The school's student affairs division arranged to have the stone placed, an OU alumni affairs employee said. Families pay for such memorials, which cost about $150, officials said, but Hinrichs' father told the newspaper the school offered to place the stone and never billed him.
Hinrichs, an engineering student, died Oct. 1, 2005, when his bomb went off as he sat on a campus bench not far from Oklahoma Memorial Stadium, where a night game was being played.
The FBI investigated whether the 21-year-old Colorado Springs, Colo., resident tried or intended to enter the stadium but reported finding no conclusive evidence.
Joel Hinrichs Jr., the student's father, said OU's dean of students, Clarke Stroud, offered to have the stone placed. In an e-mail, the father told The Oklahoman the dean "very kindly understood that Joel's act was one of loneliness, not of aggression, and offered to have the stone placed in the memorial courtyard; he also indicated that the wife of the university president might select a tree to be placed on campus, also in Joel III's memory."
The father said he asked to pay for the stone and tree "but was never told anything." He said he repeated his offer to the dean in an e-mail Monday after being contacted by The Oklahoman.
"They never sent me any indication of cost, or even that they had moved forward," Joel Hinrichs Jr. said.
OU President David Boren said in a statement that Hinrichs had committed suicide, but added that a tree was not planted on campus.

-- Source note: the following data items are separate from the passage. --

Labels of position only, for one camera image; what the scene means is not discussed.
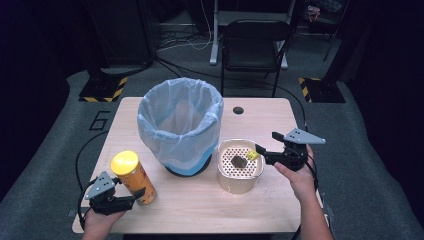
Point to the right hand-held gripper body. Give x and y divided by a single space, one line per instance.
295 153

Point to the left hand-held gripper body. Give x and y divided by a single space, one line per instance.
103 200

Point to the orange chip can yellow lid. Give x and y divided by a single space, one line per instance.
136 185

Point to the tea bag with yellow tag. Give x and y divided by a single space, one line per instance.
239 161

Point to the beige strainer container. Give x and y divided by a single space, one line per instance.
238 183

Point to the blue trash bin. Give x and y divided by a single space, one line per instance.
188 171

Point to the person's left hand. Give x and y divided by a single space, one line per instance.
101 223

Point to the person's right hand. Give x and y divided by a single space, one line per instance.
300 183

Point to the bin with blue bag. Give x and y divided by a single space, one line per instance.
176 146

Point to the black folding chair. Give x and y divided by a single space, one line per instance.
255 31

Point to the black cabinet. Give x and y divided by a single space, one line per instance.
123 33

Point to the grey table bracket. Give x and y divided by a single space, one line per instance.
71 213
328 210

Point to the black base plate hazard stripes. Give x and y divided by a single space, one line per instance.
325 91
100 90

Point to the white metal desk frame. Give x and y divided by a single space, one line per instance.
213 43

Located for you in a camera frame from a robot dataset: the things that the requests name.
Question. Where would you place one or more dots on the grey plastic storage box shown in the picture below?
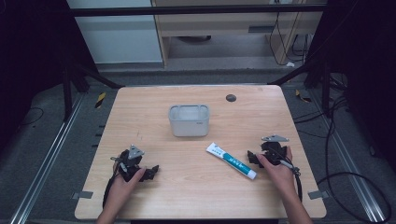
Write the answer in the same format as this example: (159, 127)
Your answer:
(189, 120)

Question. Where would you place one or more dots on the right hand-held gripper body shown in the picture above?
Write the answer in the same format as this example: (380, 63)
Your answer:
(274, 152)

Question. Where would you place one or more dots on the light wooden desk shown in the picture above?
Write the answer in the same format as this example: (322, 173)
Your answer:
(218, 25)

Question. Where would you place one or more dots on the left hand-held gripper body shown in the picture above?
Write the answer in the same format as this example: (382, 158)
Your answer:
(134, 161)

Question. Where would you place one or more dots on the grey round table grommet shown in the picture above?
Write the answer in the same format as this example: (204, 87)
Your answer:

"Instead, the university gives the opportunity for those who desire to purchase pavers in the union courtyard for students, graduates, or friends of the university... The university tries to be sensitive to all the families who have lost sons or daughters while they were students."
Clemons, 50, a hospital nurse, said she was in the stadium when the explosion occurred.
"... I feel like ... if he'd been successful he would have killed a whole bunch of us at the football game," she said.
The stone is engraved "Joel H Hinrichs III" and is toward an end of the patio west of the union.
Other patio stones honor CBS anchor Katie Couric, actor and Oklahoma native James Garner and former British Prime Minister Margaret Thatcher, all of whom were given honorary doctorate degrees when they spoke at OU.